● **GOAL OF THE EXERCISE**
Retype each entry below exactly. Do not carry any image over.

Stored items:
--------------------------------

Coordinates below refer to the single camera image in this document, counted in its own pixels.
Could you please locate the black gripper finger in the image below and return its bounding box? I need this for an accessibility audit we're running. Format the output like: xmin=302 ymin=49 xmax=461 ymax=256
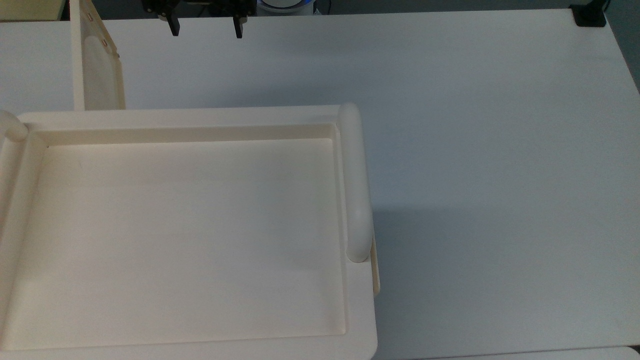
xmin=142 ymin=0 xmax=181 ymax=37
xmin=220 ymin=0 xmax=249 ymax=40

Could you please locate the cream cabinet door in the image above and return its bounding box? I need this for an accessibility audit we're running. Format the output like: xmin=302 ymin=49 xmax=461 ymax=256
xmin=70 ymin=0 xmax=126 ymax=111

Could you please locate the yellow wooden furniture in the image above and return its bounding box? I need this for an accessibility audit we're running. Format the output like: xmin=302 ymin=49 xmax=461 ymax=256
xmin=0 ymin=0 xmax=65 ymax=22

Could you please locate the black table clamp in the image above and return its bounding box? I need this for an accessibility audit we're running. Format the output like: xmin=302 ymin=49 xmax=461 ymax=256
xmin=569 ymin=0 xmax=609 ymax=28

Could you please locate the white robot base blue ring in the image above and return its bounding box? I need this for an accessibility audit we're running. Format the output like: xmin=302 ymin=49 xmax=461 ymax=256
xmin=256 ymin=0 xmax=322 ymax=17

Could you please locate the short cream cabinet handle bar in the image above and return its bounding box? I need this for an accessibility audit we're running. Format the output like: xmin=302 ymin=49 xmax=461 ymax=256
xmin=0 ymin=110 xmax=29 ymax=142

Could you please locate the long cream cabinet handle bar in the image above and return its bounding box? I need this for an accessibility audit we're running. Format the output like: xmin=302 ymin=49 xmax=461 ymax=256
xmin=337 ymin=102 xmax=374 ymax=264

--------------------------------

● **EXERCISE RESULT**
Coordinates below refer to the single camera image in this document, counted in its own pixels.
Could you please locate the black gripper finger in the image below and return its bounding box? I need this for an accessibility audit we're running. Format the output like: xmin=302 ymin=49 xmax=461 ymax=256
xmin=142 ymin=0 xmax=181 ymax=37
xmin=220 ymin=0 xmax=249 ymax=40

Could you please locate the cream cabinet door in the image above and return its bounding box? I need this for an accessibility audit we're running. Format the output like: xmin=302 ymin=49 xmax=461 ymax=256
xmin=70 ymin=0 xmax=126 ymax=111

Could you please locate the yellow wooden furniture in the image above and return its bounding box? I need this for an accessibility audit we're running. Format the output like: xmin=302 ymin=49 xmax=461 ymax=256
xmin=0 ymin=0 xmax=65 ymax=22

Could you please locate the black table clamp in the image above and return its bounding box? I need this for an accessibility audit we're running. Format the output like: xmin=302 ymin=49 xmax=461 ymax=256
xmin=569 ymin=0 xmax=609 ymax=28

Could you please locate the white robot base blue ring in the image above and return its bounding box? I need this for an accessibility audit we're running. Format the output like: xmin=302 ymin=49 xmax=461 ymax=256
xmin=256 ymin=0 xmax=322 ymax=17

Could you please locate the short cream cabinet handle bar in the image above and return its bounding box? I need this for an accessibility audit we're running. Format the output like: xmin=302 ymin=49 xmax=461 ymax=256
xmin=0 ymin=110 xmax=29 ymax=142

Could you please locate the long cream cabinet handle bar in the image above and return its bounding box? I need this for an accessibility audit we're running. Format the output like: xmin=302 ymin=49 xmax=461 ymax=256
xmin=337 ymin=102 xmax=374 ymax=264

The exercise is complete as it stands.